Changes of answering time¶

In [63]:
%%sql
SELECT 
    DATE_PART('year', creation_timestamp) || ' Q' || DATE_PART('quarter', creation_timestamp) AS quarter_timestamp,
    COUNT(answer_timestamp) AS no_observations,
    AVG(answer_timestamp - creation_timestamp) AS average_answering_time
FROM order_reviews
GROUP BY quarter_timestamp
ORDER BY quarter_timestamp;
 * postgresql://postgres:***@localhost:5432/olist
8 rows affected.
Out[63]:
quarter_timestamp no_observations average_answering_time
2016 Q4 325 8 days, 19:56:34.790769
2017 Q1 4133 3 days, 20:47:04.692959
2017 Q2 9205 4 days, 0:53:09.817925
2017 Q3 12205 3 days, 6:30:36.288980
2017 Q4 17192 3 days, 2:11:31.840566
2018 Q1 20083 3 days, 3:04:36.774734
2018 Q2 21460 2 days, 21:20:07.352330
2018 Q3 14621 2 days, 15:17:10.215717

Observations:

  • With periods having more than 4 thousands reviews, the average answering time ranges from more than three days to more than two days

Executive summary¶

In this project, an exploratory data analysis is carried out using SQL as the main tool for extracting and manipulating data from the database and plotly is used as the main package for visualizing query result. The thought process when analyzing the data is also briefly described in order to provide insights to the way I reason and approach the data. The achievements of this project include

  • Gaining many insights of each separate component of the e-commerce platform Olist
  • Visualizing some extracted tables by proper types of chart
  • Many useful insights for further investigations are also presented during the analysis
  • Some relevant connections among the tables are also discussed so that they can be utilized for other potential projects
  • Both SQL and Python codes are used to carry out the analysis together

Furthermore, many SQL techniques are also applied to manifest the though process and the intuitions of the implemented charts are also discussed.

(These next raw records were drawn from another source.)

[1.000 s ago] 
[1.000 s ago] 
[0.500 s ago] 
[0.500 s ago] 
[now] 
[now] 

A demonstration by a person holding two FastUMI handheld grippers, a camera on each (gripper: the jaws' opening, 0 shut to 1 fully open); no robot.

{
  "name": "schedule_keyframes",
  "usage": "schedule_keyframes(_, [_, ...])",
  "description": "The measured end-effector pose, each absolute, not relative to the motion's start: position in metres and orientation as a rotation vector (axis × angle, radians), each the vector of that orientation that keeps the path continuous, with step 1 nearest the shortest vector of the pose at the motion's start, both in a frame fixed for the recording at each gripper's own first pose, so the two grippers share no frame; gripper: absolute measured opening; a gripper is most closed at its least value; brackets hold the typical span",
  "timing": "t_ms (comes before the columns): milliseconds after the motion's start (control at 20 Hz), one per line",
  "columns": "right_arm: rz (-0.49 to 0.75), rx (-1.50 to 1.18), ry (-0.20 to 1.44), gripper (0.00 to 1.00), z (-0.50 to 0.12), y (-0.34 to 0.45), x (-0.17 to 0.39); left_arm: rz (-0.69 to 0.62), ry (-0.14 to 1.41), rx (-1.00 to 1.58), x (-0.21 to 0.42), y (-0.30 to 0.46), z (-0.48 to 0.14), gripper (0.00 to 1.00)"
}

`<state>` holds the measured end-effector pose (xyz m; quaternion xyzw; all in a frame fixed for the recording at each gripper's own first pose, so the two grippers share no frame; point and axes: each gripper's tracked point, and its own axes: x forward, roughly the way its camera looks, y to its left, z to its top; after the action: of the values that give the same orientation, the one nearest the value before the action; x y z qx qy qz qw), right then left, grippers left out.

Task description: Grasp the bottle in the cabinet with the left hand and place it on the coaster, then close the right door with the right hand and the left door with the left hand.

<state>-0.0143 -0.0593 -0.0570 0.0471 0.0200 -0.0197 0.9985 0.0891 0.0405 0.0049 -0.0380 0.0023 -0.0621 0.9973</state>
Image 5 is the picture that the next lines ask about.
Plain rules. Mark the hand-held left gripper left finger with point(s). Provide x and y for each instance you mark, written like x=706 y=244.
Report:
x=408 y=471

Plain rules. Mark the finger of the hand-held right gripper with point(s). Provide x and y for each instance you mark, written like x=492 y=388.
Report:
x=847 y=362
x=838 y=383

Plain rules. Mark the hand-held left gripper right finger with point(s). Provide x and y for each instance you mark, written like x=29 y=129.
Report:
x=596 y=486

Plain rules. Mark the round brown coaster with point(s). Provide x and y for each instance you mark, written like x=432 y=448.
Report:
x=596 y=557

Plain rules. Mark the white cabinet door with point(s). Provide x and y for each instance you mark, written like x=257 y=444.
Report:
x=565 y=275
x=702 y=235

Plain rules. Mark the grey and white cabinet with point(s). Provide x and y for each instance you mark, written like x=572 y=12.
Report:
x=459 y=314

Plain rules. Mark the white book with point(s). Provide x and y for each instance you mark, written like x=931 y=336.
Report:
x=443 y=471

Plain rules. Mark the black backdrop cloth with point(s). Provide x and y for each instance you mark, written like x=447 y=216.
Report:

These technical aspects include

  • Basic SQL operations like extract, filter, and order data from a certain table
  • Joining tables to combine data from different tables
  • Set intersection is used to combine results of different queries
  • Using common table expression (CTE) to support the table manipulation
  • Aggregating data by the GROUP BY clause and by window functions
  • Pivoting table using the CROSSTAB function of tablefunc extension
  • Casting data type and other complicated calculations

Not so many complicated charts are used to visualize data in this project. Both vertical and horizontal bar charts are used to present count data and donut chart is used to illustrate shares. Chorolepth graph used to visualize the geographical distribution might be considered as the only complicated visualization implemented in this project.